◆ Supplied information:

===============

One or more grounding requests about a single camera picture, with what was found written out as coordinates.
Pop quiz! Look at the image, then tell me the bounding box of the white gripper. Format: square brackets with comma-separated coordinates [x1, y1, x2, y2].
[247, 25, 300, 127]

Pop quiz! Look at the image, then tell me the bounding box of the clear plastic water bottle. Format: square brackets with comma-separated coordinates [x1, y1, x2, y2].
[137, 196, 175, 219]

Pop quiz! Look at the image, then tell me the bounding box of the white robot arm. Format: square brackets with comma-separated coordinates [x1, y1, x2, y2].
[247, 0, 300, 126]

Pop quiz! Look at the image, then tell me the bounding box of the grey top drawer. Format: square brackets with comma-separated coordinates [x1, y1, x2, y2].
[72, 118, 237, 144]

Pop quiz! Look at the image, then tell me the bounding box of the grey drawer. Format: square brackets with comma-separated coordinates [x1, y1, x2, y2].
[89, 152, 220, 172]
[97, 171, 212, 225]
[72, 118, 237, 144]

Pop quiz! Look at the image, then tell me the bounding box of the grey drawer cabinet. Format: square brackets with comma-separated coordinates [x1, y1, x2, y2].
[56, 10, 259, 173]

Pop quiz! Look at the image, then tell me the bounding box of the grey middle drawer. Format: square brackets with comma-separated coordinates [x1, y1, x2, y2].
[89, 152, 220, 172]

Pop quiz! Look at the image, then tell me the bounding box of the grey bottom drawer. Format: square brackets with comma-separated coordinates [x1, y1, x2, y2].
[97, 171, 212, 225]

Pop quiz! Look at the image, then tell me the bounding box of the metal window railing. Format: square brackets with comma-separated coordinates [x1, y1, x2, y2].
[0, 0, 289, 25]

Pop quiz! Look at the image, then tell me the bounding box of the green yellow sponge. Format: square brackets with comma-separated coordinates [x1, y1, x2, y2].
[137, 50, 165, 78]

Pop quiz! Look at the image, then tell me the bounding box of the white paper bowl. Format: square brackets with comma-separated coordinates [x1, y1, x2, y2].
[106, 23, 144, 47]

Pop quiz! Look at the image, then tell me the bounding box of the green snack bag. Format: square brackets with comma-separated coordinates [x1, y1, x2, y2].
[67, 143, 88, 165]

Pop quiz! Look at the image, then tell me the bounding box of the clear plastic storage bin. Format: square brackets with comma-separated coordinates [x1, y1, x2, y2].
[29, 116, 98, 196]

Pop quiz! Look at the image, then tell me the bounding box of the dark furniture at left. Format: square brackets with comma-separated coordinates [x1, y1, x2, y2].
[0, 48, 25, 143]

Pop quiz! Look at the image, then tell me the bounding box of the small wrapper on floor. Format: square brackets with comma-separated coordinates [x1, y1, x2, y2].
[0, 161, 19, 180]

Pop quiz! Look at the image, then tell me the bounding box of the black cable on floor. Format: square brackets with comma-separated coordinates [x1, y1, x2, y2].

===============

◆ Problem statement: Every record above belongs in the answer, reproduced exactly.

◆ Task response:
One or more grounding requests about a single camera picture, with what was found written out as coordinates.
Pop quiz! Look at the image, then tell me the bounding box of the white gripper. Format: square brackets with comma-separated coordinates [x1, y1, x2, y2].
[247, 25, 300, 127]

Pop quiz! Look at the image, then tell me the bounding box of the clear plastic water bottle. Format: square brackets with comma-separated coordinates [x1, y1, x2, y2].
[137, 196, 175, 219]

Pop quiz! Look at the image, then tell me the bounding box of the white robot arm. Format: square brackets with comma-separated coordinates [x1, y1, x2, y2].
[247, 0, 300, 126]

Pop quiz! Look at the image, then tell me the bounding box of the grey top drawer. Format: square brackets with comma-separated coordinates [x1, y1, x2, y2].
[72, 118, 237, 144]

Pop quiz! Look at the image, then tell me the bounding box of the grey drawer. Format: square brackets with comma-separated coordinates [x1, y1, x2, y2].
[89, 152, 220, 172]
[97, 171, 212, 225]
[72, 118, 237, 144]

Pop quiz! Look at the image, then tell me the bounding box of the grey drawer cabinet. Format: square brackets with comma-separated coordinates [x1, y1, x2, y2].
[56, 10, 259, 173]

Pop quiz! Look at the image, then tell me the bounding box of the grey middle drawer. Format: square brackets with comma-separated coordinates [x1, y1, x2, y2].
[89, 152, 220, 172]

Pop quiz! Look at the image, then tell me the bounding box of the grey bottom drawer. Format: square brackets with comma-separated coordinates [x1, y1, x2, y2].
[97, 171, 212, 225]

Pop quiz! Look at the image, then tell me the bounding box of the metal window railing. Format: square brackets with comma-separated coordinates [x1, y1, x2, y2].
[0, 0, 289, 25]

Pop quiz! Look at the image, then tell me the bounding box of the green yellow sponge. Format: square brackets with comma-separated coordinates [x1, y1, x2, y2].
[137, 50, 165, 78]

Pop quiz! Look at the image, then tell me the bounding box of the white paper bowl. Format: square brackets with comma-separated coordinates [x1, y1, x2, y2].
[106, 23, 144, 47]

Pop quiz! Look at the image, then tell me the bounding box of the green snack bag. Format: square brackets with comma-separated coordinates [x1, y1, x2, y2].
[67, 143, 88, 165]

Pop quiz! Look at the image, then tell me the bounding box of the clear plastic storage bin. Format: square brackets with comma-separated coordinates [x1, y1, x2, y2].
[29, 116, 98, 196]

Pop quiz! Look at the image, then tell me the bounding box of the dark furniture at left. Format: square brackets with comma-separated coordinates [x1, y1, x2, y2].
[0, 48, 25, 143]

Pop quiz! Look at the image, then tell me the bounding box of the small wrapper on floor. Format: square brackets with comma-separated coordinates [x1, y1, x2, y2].
[0, 161, 19, 180]

Pop quiz! Look at the image, then tell me the bounding box of the black cable on floor. Format: square brackets with comma-separated coordinates [x1, y1, x2, y2].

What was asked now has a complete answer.